We have seen huge growth in the use of voice assistants like Amazon Alexa and Google Home in the past decade. But these devices have a major flaw (beyond their inability to recognise Irish accents). To engage with these devices, we have to use a wake word- a command that lets the agent know that we are looking to start conversing. After this, the types of interactions we have with them are limited to a few turns of dialogue and a request being fulfilled. But what if these agents could start conversations with us? This type of proactive agent leads to a wealth of opportunities, from an agent being able to collaborate with you and your team in a meeting, to being able to inform you about the status of your automated drive and seamless transition to asking you about the in-car entertainment. What would this be like? And what do we need to do to stop this being a voice version of the infamous Clippy?

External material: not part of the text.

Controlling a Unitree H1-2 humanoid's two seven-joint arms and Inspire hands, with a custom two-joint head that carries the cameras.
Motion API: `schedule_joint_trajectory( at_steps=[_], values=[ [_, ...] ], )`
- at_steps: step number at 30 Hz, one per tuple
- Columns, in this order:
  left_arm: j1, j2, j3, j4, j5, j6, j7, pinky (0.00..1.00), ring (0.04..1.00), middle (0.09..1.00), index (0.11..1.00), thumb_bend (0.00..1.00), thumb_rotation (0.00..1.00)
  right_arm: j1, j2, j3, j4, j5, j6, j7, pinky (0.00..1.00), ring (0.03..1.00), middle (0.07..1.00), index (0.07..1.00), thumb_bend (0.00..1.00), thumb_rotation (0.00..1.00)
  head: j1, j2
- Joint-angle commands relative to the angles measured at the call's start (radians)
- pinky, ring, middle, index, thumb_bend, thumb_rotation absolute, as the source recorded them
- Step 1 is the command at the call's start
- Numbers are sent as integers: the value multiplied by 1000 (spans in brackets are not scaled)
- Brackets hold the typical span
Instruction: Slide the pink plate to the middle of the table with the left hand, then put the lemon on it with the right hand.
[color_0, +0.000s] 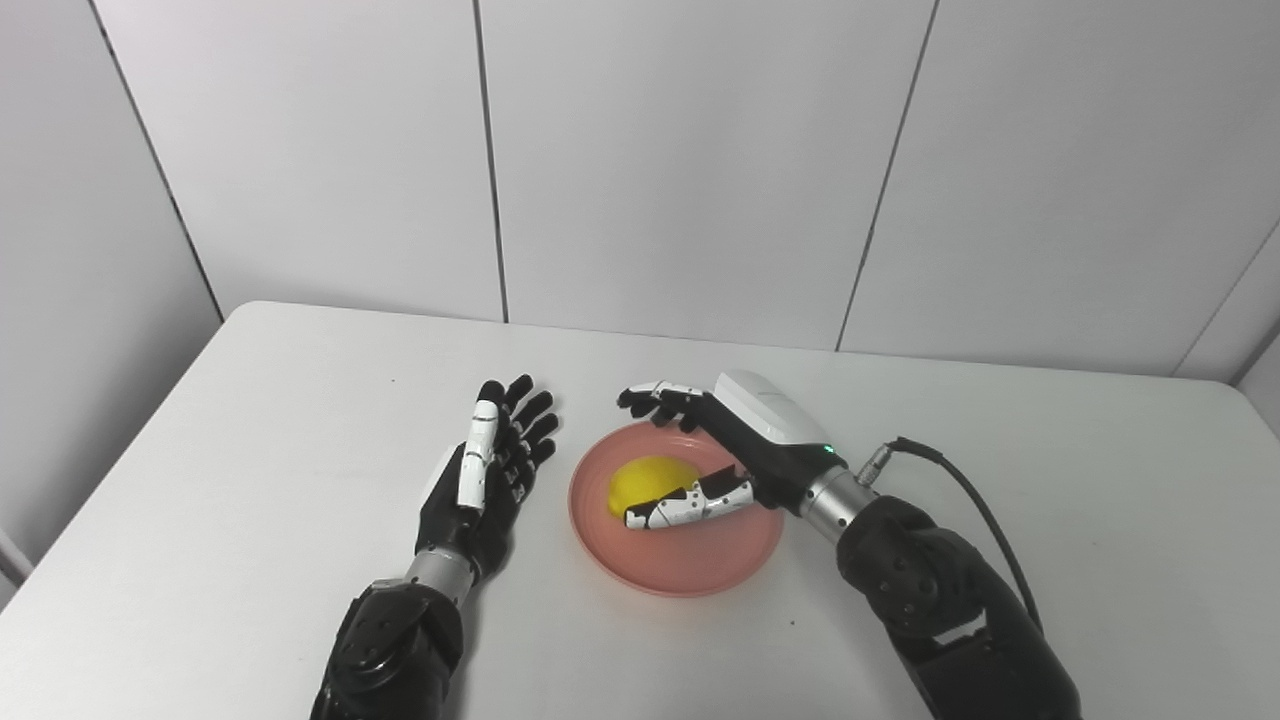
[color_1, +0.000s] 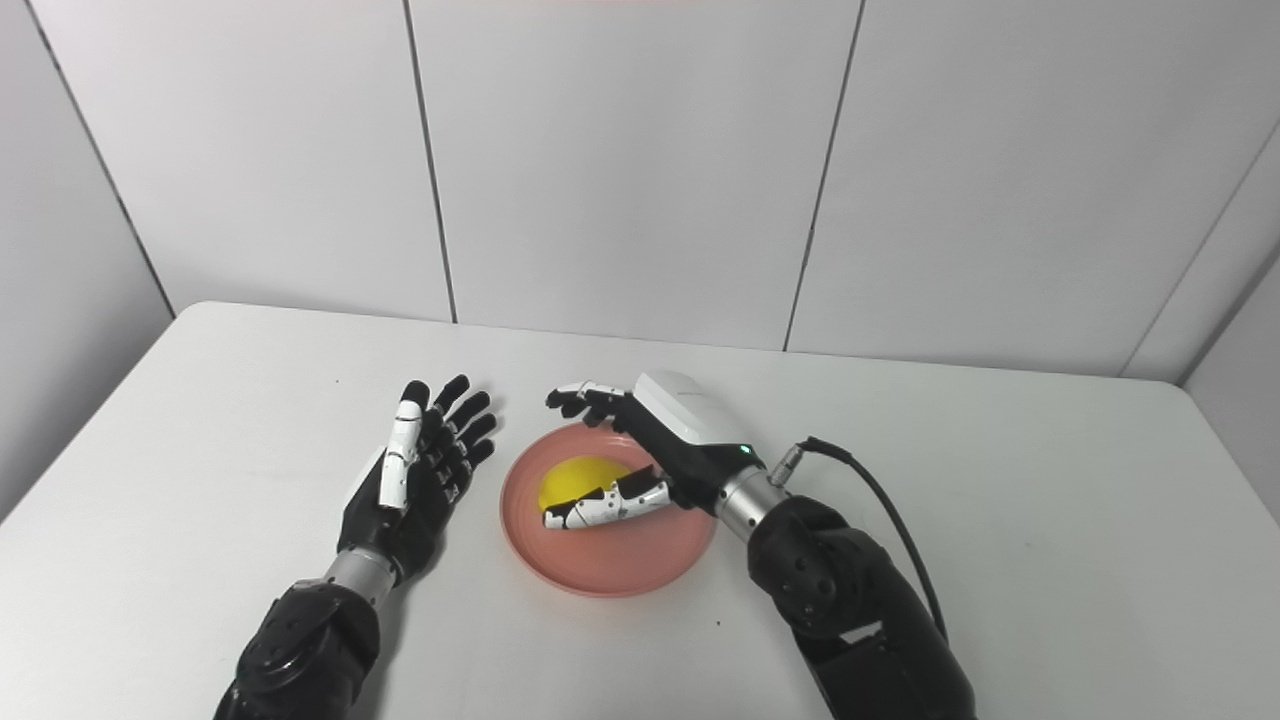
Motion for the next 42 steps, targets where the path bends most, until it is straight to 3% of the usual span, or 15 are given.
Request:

Our research focuses on the need to get initiation of these proactive agent interactions right, so that they minimise distraction and user annoyance. Our recent work takes inspiration from two major concepts in social science. The first is from cognitive science and focuses on identifying the best time to interrupt a task. Research tells us that there are opportune moments to interrupt, termed breakpoints, that make the interruption less distracting. These often occur naturally when you finish a part of a task such as when you have just finished reading this sentence. Interrupting people at these breakpoints is thought to make it easier for them to return to what they were doing, and thus is more likely to suit the person who was interrupted. For agents to be more proactive, they need to know where these breakpoints are in our everyday routines and how to identify them.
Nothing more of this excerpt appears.